RATIONALE

   1 This document is a summary of why we're moving to GNUnet NG and what
   2 this major redesign tries to address.
   3
   4 First of all, the redesign does not (intentionally) change anything
   5 fundamental about the application-level protocols or how files are
   6 encoded and shared.  However, it is not protocol-compatible due to
   7 other changes that do not relate to the essence of the application
   8 protocols.
   9
  10
  11 The redesign tries to address the following major problem groups
  12 describing isssues that apply more or less to all GNUnet versions
  13 prior to 0.9.x:
  14
  15
  16 PROBLEM GROUP 1 (scalability):
  17 * The code was modular, but bugs were not.  Memory corruption
  18   in one plugin could cause crashes in others and it was not
  19   always easy to identify the culprit.  This approach
  20   fundamentally does not scale (in the sense of GNUnet being
  21   a framework and a GNUnet server running hundreds of
  22   different application protocols -- and the result still
  23   being debuggable, secure and stable).
  24 * The code was heavily multi-threaded resulting in complex
  25   locking operations.  GNUnet 0.8.x had over 70 different
  26   mutexes and almost 1000 lines of lock/unlock operations.
  27   It is challenging for even good programmers to program or
  28   maintain good multi-threaded code with this complexity.
  29   The excessive locking essentially prevents GNUnet from
  30   actually doing much in parallel on multicores.
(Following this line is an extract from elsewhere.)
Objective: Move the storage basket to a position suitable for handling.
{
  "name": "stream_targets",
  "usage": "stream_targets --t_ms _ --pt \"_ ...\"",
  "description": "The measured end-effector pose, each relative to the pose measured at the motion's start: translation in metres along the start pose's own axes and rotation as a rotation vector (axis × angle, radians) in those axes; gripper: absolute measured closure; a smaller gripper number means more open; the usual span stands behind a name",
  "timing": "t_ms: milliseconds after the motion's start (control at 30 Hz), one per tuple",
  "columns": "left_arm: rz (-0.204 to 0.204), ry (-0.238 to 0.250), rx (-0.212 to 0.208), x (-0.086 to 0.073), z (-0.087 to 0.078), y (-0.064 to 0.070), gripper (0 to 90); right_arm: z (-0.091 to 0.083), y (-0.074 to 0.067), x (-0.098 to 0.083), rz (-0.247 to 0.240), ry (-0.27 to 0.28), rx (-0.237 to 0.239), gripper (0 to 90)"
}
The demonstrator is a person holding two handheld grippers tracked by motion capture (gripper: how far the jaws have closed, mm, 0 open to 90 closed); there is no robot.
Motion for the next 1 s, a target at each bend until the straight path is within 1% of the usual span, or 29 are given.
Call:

  31 * Despite efforts like Freeway, it was virtually
  32   impossible to contribute code to GNUnet that was not
  33   writen in C/C++.
  34 * Changes to the configuration almost always required restarts
  35   of gnunetd; the existence of change-notifications does not
  36   really change that (how many users are even aware of SIGHUP,
  37   and how few options worked with that -- and at what expense
  38   in code complexity!).
  39 * Valgrinding could only be done for the entire gnunetd
  40   process.  Given that gnunetd does quite a bit of
  41   CPU-intensive crypto, this could not be done for a system
  42   under heavy (or even moderate) load.
  43 * Stack overflows with threads, while rare under Linux these
  44   days, result in really nasty and hard-to-find crashes.
  45 * structs of function pointers in service APIs were
  46   needlessly adding complexity, especially since in
  47   most cases there was no polymorphism
  48
  49 SOLUTION:
  50 * Use multiple, lously-coupled processes and one big select
  51   loop in each (supported by a powerful library to eliminate
  52   code duplication for each process).
  53 * Eliminate all threads, manage the processes with a
  54   master-process (gnunet-arm, for automatic restart manager)
  55   which also ensures that configuration changes trigger the
  56   necessary restarts.
  57 * Use continuations (with timeouts) as a way to unify
  58   cron-jobs and other event-based code (such as waiting
  59   on network IO).
  60   => Using multiple processes ensures that memory corruption
  61      stays localized.
  62   => Using multiple processes will make it easy to contribute
  63      services written in other language(s).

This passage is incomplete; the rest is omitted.